A new survey suggests that three-quarters of employers plan to offer a holiday bonus to their employees this year, up from 67 percent a year earlier. But if you aren’t planning to, does that make you a Grinch? Read on to find out.
According to the survey by Accounting Principals, the quantity of said bonus – if monetary to begin with – varies widely, with 13 percent offering a bonus of $1 – $99, 37 percent offering a gift in the range of $100 to $499 and 21 percent planning to offer $500 to $999. A further 29 percent, however, plan to offer in excess of $1,000 this holiday season. So, based on these numbers, the average bonus amount for the 2016 year comes out at a whopping $1,081, up from $858 last year.
So, what motivates employers to offer a reward at the end of the year? According to the survey, the number one reason is to keep workers motivated through year-end, which was cited by 54 percent of firms. In addition, 45 percent said it helped keep employees positive and upbeat, 34 percent felt that it encouraged workers to take on additional job duties and 23 percent said it reminded the company of their accomplishments.

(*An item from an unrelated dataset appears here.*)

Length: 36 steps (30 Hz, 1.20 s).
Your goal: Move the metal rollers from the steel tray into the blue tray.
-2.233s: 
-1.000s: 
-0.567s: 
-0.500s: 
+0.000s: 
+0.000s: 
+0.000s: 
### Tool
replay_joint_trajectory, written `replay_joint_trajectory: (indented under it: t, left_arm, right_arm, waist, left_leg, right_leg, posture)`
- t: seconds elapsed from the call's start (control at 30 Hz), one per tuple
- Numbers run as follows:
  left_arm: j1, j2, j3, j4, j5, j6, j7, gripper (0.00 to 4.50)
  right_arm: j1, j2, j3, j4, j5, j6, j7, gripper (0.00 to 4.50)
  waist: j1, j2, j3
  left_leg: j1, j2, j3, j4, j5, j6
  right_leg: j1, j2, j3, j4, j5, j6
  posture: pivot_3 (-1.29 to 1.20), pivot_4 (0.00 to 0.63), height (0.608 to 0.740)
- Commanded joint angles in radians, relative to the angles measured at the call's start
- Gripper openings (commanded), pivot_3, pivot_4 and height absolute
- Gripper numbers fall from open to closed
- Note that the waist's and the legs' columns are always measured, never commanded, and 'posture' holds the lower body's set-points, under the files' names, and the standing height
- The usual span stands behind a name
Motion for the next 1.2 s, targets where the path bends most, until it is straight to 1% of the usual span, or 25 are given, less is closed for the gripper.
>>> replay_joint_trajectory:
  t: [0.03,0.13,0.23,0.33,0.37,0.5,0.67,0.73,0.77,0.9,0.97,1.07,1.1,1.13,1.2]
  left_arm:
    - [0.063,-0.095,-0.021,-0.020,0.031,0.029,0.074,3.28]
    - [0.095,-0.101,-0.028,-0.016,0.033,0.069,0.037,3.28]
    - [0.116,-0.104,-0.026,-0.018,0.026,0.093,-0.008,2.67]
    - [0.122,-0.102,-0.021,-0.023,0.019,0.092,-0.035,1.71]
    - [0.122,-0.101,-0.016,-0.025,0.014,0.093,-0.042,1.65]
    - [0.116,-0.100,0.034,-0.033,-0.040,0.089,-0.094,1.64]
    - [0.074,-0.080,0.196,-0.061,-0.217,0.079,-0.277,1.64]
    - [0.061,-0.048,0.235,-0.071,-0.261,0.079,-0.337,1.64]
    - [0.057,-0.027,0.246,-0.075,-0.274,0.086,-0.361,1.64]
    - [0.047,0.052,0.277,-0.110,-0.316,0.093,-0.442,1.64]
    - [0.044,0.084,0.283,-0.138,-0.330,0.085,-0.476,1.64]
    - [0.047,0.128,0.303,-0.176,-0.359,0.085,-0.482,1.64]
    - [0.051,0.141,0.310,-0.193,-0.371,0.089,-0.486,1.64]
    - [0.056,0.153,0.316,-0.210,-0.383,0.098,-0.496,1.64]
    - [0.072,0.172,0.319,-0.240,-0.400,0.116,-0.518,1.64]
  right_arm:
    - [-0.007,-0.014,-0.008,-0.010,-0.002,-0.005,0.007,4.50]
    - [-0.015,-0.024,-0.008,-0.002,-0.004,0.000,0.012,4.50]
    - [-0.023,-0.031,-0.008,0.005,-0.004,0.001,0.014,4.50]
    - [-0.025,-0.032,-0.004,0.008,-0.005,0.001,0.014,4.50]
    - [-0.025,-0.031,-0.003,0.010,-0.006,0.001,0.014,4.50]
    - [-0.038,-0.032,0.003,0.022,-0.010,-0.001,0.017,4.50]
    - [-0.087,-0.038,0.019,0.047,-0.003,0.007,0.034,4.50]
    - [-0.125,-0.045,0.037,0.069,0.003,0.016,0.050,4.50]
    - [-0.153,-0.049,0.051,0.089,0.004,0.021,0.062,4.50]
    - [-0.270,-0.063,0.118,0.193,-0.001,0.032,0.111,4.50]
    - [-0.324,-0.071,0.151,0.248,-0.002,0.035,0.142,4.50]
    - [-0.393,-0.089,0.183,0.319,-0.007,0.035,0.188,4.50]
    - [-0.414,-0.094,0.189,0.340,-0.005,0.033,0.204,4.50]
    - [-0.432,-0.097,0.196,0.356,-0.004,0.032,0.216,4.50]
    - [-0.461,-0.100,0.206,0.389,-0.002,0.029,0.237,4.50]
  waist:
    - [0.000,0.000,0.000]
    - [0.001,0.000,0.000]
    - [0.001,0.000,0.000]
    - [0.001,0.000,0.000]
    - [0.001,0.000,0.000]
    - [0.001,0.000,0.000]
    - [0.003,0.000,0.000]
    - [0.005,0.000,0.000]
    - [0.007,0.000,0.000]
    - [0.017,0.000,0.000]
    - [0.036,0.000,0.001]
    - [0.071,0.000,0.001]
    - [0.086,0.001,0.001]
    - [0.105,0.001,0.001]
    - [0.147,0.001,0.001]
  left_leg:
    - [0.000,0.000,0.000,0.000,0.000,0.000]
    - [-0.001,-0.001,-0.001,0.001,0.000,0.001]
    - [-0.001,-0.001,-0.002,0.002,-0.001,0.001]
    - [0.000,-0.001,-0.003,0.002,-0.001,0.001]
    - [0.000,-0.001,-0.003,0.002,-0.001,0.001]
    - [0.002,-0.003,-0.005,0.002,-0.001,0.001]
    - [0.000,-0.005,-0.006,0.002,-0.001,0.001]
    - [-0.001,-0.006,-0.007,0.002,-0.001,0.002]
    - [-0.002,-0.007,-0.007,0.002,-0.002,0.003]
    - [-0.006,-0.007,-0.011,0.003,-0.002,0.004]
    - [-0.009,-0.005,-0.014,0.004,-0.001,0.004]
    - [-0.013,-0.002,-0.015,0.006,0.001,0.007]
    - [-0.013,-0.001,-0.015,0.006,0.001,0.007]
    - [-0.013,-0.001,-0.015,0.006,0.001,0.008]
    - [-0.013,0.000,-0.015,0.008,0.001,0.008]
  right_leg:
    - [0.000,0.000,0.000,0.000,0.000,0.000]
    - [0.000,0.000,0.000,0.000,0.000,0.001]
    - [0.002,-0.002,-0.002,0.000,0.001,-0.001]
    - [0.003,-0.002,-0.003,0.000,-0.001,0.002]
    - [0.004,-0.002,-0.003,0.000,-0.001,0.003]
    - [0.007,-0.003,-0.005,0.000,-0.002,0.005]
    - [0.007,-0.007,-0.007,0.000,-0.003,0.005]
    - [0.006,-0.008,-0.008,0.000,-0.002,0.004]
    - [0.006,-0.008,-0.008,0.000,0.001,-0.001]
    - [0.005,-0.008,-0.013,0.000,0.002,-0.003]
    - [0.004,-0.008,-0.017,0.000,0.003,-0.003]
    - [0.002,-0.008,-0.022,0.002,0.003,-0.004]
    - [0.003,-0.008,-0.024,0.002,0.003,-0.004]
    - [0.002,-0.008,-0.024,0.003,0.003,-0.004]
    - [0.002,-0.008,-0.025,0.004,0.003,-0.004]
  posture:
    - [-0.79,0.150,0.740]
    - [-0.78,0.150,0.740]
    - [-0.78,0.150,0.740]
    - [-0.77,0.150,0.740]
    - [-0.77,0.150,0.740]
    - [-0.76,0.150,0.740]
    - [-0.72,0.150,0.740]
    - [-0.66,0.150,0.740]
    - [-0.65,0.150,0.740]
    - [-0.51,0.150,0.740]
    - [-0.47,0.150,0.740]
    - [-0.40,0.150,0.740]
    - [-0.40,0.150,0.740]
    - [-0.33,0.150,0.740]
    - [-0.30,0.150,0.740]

But do bonuses have to be paid out in cash? According to Kim Gottschalk, the senior regional vice president at Accounting Principals, non-monetary perks – such as extra time off – are still very much valued by employees. “While issuing holiday bonuses is an excellent way to reward employees and help attract top talent, we’re also seeing employers that are offering extra paid time off during the holidays, which goes a long way in increasing morale and attracting new employees,” she notes.
And as for the companies that aren’t offering any type of holiday reward, 22 percent said they didn’t because they give bonuses at other times of the year, 11 percent had financial performance issues that prevent giving bonuses, 11 percent were concerned about the sluggish economy and 7 percent reported that they make a charitable contribution in lieu of a holiday bonus.